Defenderei sempre todas as causas que sirvam a implementação dos direitos elementares de qualquer grupo no sentido de uma melhor integração social e cultural de igualdade de direitos desses mesmos grupos mas nunca defenderei movimentos fundamentalistas de auto-afirmação. E esta é para mim uma forma de fundamentalismo com o qual me recuso a pactuar, nenhuma transexual tem o direito de impor uma diferênciação sobre outra pessoa que sendo talvez transexual não o sabe ou não se identifica com visões estremas com as quais a mesma se identifica ou que obrige a uma qualquer certificação clinica, elaborado de forma arbitrária e muito provávelmente falseado pelo testemunho apresentado.
Compreendo que essa possa ser até a via mais fácil em termos de defesa de direitos sociais, mas terá custos elevadissimos junto da população transgénero que não se reveja nessa visão limitada sobre a definição do género que, pessoalmente, não estou disposta a pagar.

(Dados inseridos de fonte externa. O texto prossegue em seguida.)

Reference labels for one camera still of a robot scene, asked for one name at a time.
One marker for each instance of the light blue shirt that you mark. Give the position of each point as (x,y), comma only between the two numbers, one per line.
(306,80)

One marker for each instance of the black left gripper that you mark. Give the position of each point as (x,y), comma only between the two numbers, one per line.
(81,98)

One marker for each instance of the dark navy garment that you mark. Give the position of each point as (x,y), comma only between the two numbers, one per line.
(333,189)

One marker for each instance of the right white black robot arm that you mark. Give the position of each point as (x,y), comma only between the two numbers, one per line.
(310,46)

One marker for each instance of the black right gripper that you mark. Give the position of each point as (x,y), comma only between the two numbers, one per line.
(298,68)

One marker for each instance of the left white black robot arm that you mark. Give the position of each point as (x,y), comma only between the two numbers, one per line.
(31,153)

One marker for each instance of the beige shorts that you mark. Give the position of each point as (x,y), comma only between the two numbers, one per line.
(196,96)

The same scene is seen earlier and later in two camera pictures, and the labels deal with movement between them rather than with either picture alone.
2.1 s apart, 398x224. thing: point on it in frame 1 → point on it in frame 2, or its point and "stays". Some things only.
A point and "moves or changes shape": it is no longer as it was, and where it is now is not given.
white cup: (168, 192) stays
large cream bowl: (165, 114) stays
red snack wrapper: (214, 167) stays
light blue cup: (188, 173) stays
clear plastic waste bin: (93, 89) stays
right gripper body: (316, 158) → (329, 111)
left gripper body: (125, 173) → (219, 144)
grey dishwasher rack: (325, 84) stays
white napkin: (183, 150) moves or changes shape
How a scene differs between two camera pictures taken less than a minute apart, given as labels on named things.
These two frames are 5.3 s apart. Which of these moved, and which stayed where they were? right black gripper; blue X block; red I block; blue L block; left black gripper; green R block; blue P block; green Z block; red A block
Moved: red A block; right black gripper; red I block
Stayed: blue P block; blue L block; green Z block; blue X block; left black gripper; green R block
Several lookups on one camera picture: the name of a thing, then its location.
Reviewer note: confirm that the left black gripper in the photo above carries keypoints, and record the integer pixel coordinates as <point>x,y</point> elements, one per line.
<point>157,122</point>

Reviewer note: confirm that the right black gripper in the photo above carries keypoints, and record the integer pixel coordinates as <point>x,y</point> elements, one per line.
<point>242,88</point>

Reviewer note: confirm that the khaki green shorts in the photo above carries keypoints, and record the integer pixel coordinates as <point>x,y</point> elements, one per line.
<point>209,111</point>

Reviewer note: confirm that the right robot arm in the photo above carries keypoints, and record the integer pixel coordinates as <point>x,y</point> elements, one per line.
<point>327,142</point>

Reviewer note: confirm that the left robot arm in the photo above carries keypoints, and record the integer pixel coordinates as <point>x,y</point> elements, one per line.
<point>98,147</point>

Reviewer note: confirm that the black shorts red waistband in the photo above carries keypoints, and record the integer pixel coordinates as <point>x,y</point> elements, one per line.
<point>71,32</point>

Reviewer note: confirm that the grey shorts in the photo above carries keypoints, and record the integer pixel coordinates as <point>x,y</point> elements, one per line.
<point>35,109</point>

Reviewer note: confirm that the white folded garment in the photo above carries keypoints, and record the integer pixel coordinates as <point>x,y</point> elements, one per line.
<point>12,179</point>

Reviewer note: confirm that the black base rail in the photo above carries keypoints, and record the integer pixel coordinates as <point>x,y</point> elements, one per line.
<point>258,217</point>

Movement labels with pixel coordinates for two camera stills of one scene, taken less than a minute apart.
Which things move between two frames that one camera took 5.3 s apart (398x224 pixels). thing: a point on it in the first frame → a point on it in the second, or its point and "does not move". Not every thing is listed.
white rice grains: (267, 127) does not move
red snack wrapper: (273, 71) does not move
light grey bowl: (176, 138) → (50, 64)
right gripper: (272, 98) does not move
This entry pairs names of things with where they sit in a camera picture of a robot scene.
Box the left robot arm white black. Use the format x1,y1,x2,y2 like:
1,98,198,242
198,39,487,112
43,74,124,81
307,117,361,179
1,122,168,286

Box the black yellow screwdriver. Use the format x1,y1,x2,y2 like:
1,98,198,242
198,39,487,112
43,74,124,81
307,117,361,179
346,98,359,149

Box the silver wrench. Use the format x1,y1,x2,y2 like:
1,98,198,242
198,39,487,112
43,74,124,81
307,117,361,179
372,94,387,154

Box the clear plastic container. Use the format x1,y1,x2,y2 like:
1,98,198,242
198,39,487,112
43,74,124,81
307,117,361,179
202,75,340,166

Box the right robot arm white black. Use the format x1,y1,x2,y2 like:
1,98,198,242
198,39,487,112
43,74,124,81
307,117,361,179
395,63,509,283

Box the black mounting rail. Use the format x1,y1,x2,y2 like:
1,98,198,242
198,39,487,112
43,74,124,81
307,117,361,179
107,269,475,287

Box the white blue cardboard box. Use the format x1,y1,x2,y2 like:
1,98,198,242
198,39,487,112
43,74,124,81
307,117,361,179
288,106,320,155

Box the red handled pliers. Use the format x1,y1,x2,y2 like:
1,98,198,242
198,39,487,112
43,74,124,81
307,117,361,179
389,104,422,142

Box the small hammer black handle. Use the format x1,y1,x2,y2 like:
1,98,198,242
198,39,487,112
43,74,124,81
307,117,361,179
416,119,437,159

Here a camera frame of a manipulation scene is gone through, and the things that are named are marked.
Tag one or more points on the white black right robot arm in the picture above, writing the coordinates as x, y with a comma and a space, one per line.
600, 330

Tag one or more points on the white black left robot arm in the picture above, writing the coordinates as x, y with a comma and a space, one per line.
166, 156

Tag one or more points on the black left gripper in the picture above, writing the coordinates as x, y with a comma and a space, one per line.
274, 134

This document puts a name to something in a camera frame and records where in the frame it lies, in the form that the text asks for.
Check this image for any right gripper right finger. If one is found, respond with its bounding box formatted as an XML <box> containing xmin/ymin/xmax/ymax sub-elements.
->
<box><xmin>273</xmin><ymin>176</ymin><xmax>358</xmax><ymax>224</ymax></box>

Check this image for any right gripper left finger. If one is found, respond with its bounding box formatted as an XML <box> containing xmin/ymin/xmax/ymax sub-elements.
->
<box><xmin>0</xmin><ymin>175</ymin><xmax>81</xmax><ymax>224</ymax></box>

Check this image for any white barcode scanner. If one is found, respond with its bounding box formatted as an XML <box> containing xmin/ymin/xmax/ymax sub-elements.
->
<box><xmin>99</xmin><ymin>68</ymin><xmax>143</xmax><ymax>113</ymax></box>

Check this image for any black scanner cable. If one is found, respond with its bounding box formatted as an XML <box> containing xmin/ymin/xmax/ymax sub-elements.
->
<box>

Acredito profundamente que a discussão do modelo binário para consumo interno, faria cair por terra muitas das interrogações que são postas hoje em dia á população transgénero (transexual incluida) e que passariamos mais facilmente para a analise sobre as estratégias a adoptar para a obtenção dos nossos direitos, independentemente das diferenças que nos caracterizam. Enquanto discutimos qual dos anjos é que a tem maior ou se é anjo ou diabinho, muita gente esfrega as mãos de contente porque enquanto o debate estiver ao nivel de discutir quem mete o T e tira o T e acrescenta mais o F... ninguem será confrontado com o que realmente interessa, mas para isso seria necessário deixar de olhar tanto para o proprio umbigo e olhar um pouco mais para o que gira para além da nossa roda.